LOS TATUAJES AYUDARON A SU IDENTIFICACIÓN

Una funeraria del pueblo levantó el cuerpo, pues, ya se sabe, las funerarias viven, como zopilotes, a la espera de la muerte para ganar el cadáver a las otras.

Incluso, ya querían preparar el cuerpo para meterlo al féretro.

Pero el comandante Carlos Samuel Hernández Martínez fue contundente: al Forense, dijo.

En el forense el empleado de turno revisó el cuerpo. Y descubrió unos tatuajes.

Uno, en el antebrazo izquierdo, con la palabra “Flores”, que luego sabrían se trataba de su apellido: Abel Flores Méndez.

Y el otro tatuaje, en el hombro derecho, con la figura de una estrella, que bien pudo haber sido la estrella de Belem.

Fueron los datos para que el muchacho de 25 años fuera identificado. Era el mismo levantado en su pueblo, Palmillas, 5 días antes.

Torturado, cierto. Degollado, cierto. Asesinado, cierto. Tirado a la orilla de un cañaveral, cierto.

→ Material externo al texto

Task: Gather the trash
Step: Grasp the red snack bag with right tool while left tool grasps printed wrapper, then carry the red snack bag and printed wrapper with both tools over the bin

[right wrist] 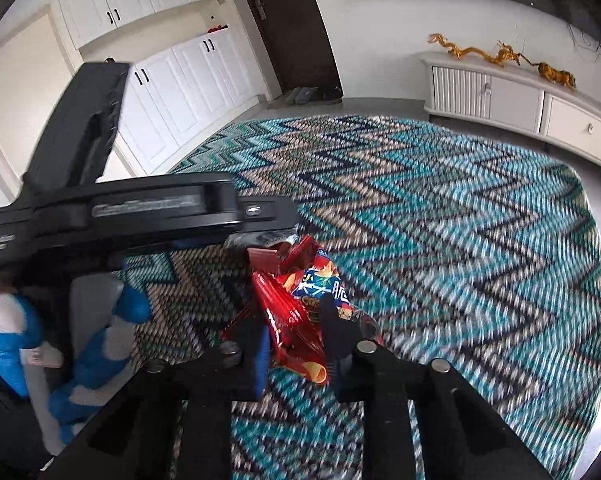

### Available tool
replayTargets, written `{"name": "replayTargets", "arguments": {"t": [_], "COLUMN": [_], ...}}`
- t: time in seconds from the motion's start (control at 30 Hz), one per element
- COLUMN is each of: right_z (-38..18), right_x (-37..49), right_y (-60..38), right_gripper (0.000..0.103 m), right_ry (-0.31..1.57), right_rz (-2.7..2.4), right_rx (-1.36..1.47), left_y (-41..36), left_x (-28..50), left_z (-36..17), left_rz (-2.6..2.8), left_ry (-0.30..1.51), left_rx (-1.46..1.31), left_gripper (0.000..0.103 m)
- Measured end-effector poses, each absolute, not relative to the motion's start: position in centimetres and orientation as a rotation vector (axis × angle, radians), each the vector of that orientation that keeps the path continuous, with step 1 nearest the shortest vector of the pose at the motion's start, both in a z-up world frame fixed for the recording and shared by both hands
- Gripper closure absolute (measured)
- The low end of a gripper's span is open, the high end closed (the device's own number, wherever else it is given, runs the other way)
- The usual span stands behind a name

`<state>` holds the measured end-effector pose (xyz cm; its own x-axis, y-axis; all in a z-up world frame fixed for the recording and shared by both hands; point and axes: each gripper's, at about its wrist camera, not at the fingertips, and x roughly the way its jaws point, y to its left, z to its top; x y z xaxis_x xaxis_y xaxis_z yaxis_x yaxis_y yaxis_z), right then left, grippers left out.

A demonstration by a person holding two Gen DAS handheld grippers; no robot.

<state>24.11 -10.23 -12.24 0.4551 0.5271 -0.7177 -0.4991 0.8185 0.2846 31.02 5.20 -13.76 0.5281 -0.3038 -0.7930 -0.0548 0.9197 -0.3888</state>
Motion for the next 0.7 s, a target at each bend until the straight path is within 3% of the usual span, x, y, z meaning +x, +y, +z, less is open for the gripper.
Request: {"name": "replayTargets", "arguments": {"t": [0.1,0.2,0.33,0.7], "right_z": [-12.0,-11.5,-10.8,-7.2], "right_x": [22.6,20.8,18.6,11.5], "right_y": [-10.9,-11.6,-12.9,-16.0], "right_gripper": [0.090,0.092,0.093,0.096], "right_ry": [0.899,0.896,0.886,0.814], "right_rz": [0.649,0.654,0.647,0.633], "right_rx": [0.051,0.058,0.080,0.149], "left_y": [3.9,3.3,2.8,2.4], "left_x": [30.3,29.4,27.5,20.4], "left_z": [-13.9,-14.1,-13.8,-9.6], "left_rz": [-0.152,-0.171,-0.199,-0.234], "left_ry": [0.994,0.986,0.969,0.857], "left_rx": [-0.335,-0.315,-0.298,-0.253], "left_gripper": [0.033,0.055,0.067,0.072]}}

Sólo faltó, como es habitual en el camino de Omealca a Tezonapa, que su cadáver fuera tirado en algún pozo artesiano, convertidos en panteón particular de los malandros, de igual manera como en el siglo pasado, tiempo de Agustín Acosta Lagunes gobernador, lo acostumbraba Toribio “El toro” Gargallo, aquel cacique asesinado en un fuego cruzado con la policía.

La policía avisó a los familiares y se adornaron: encontramos el cadáver de su hijo, aseguraron a los padres.

Ese mismo día, en Xalapa, el procurador de Justicia, Luis Ángel Bravo Contreras, revelaba en su comparecencia en la LXIII Legislatura, que de los 650 desaparecidos, 144 menores de edad, registrados en su carnet en el primer semestre del año que corre (el año de los Juegos Centroamericanos y de la Cumbre Iberoamericana, también el año de Ayotzinapa y la Casita Blanca de Las Lomas), ahora llegaban a 2,055.

Tan sólo en la región de Potrero, ahí donde una chica de 16 años fue secuestrada, desaparecida, ejecutada y tirada en un lote baldío donde, parece, los zopilotes se tragaron sus ojos, el número de levantados llega a 26, convirtiéndose así, quizá, en el infierno de Veracruz en competencia con la Cuenca del Papaloapan, primer lugar estatal en fosas clandestinas.